YOUR OBJECTIVE -
For the material below, return exactly the lines starting at the one holding "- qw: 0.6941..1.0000" and ending at the one holding "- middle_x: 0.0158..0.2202", counting both as part of the range.

DATA BELOW -
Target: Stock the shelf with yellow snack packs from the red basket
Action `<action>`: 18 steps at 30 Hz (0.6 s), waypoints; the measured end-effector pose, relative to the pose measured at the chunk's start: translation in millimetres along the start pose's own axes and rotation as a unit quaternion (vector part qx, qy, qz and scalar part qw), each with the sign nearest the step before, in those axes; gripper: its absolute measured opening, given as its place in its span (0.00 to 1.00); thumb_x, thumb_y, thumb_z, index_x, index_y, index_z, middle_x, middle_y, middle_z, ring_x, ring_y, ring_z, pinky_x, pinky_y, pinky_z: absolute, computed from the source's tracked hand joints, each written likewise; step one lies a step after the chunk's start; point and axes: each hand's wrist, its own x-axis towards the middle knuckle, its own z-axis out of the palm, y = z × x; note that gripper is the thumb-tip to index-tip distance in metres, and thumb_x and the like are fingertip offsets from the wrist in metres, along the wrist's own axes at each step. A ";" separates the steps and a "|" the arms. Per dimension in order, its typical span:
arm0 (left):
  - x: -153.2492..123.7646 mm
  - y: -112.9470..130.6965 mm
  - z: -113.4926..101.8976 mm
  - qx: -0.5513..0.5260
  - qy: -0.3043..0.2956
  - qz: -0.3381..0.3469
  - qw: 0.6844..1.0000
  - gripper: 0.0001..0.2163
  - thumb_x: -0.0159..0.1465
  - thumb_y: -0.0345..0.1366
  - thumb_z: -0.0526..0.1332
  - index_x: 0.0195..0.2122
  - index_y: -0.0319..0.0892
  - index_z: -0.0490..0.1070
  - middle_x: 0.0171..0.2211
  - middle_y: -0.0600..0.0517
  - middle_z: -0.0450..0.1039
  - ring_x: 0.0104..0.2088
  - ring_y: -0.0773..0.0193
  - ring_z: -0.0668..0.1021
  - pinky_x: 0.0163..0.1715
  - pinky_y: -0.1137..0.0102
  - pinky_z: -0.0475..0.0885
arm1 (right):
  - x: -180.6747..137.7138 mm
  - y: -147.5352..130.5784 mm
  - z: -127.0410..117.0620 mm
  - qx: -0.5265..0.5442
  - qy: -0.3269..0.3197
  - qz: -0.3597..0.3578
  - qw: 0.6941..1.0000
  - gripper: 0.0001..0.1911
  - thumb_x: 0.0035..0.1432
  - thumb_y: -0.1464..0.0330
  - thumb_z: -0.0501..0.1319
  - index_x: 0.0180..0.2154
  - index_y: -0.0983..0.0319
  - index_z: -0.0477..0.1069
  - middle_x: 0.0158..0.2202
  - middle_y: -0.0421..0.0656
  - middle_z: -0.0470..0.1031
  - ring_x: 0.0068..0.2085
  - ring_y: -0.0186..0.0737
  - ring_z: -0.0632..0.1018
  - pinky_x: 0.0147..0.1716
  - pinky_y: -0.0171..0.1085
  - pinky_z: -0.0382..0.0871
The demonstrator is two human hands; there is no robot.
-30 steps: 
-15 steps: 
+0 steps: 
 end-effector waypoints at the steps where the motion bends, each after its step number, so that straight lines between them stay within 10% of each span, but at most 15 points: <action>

ANSWER TO THIS TASK -
  - qw: 0.6941..1.0000
  - gripper: 0.0001..0.1911
  - thumb_x: 0.0035..0.1432
  - thumb_y: -0.1464..0.0330
  - thumb_z: -0.0501..0.1319
  - index_x: 0.0180..0.2154
  - index_y: -0.0983..0.0319
  - index_z: -0.0477..0.1069
  - middle_x: 0.0158..0.2202

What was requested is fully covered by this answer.